#### [Try it]
Extract every line starting at the line that contains "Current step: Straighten" and ending with the final line of the data, inclusive; give only those lines, word for word.
══ Data ══
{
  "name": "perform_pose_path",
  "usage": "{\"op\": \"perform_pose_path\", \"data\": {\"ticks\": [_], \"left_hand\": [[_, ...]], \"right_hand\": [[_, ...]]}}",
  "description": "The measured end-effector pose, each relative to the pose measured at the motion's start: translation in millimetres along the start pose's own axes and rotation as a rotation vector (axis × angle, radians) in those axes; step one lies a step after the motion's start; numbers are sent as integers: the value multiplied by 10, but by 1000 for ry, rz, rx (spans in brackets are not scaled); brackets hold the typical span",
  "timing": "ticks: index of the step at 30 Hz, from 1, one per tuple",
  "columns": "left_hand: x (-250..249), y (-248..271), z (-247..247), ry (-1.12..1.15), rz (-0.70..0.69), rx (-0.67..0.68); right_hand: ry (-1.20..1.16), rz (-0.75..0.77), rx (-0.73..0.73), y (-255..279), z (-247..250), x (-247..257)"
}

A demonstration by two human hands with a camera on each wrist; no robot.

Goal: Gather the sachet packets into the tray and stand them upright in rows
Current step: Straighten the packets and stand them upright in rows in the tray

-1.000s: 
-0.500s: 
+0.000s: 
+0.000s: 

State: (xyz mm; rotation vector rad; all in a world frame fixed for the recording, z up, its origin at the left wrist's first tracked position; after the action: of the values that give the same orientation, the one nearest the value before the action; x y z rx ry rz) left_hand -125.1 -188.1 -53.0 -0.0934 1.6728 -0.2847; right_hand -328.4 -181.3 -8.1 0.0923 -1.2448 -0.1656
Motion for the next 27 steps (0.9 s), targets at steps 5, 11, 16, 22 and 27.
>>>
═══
#### [Response below]
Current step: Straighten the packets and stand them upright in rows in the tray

-1.000s: 
-0.500s: 
+0.000s: 
+0.000s: 

State: (xyz mm; rotation vector rad; all in a world frame fixed for the recording, z up, its origin at the left wrist's first tracked position; after the action: of the values that give the same orientation, the one nearest the value before the action; x y z rx ry rz) left_hand -125.1 -188.1 -53.0 -0.0934 1.6728 -0.2847; right_hand -328.4 -181.3 -8.1 0.0923 -1.2448 -0.1656
Motion for the next 27 steps (0.9 s), targets at steps 5, 11, 16, 22 and 27.
>>>

The output given is complete.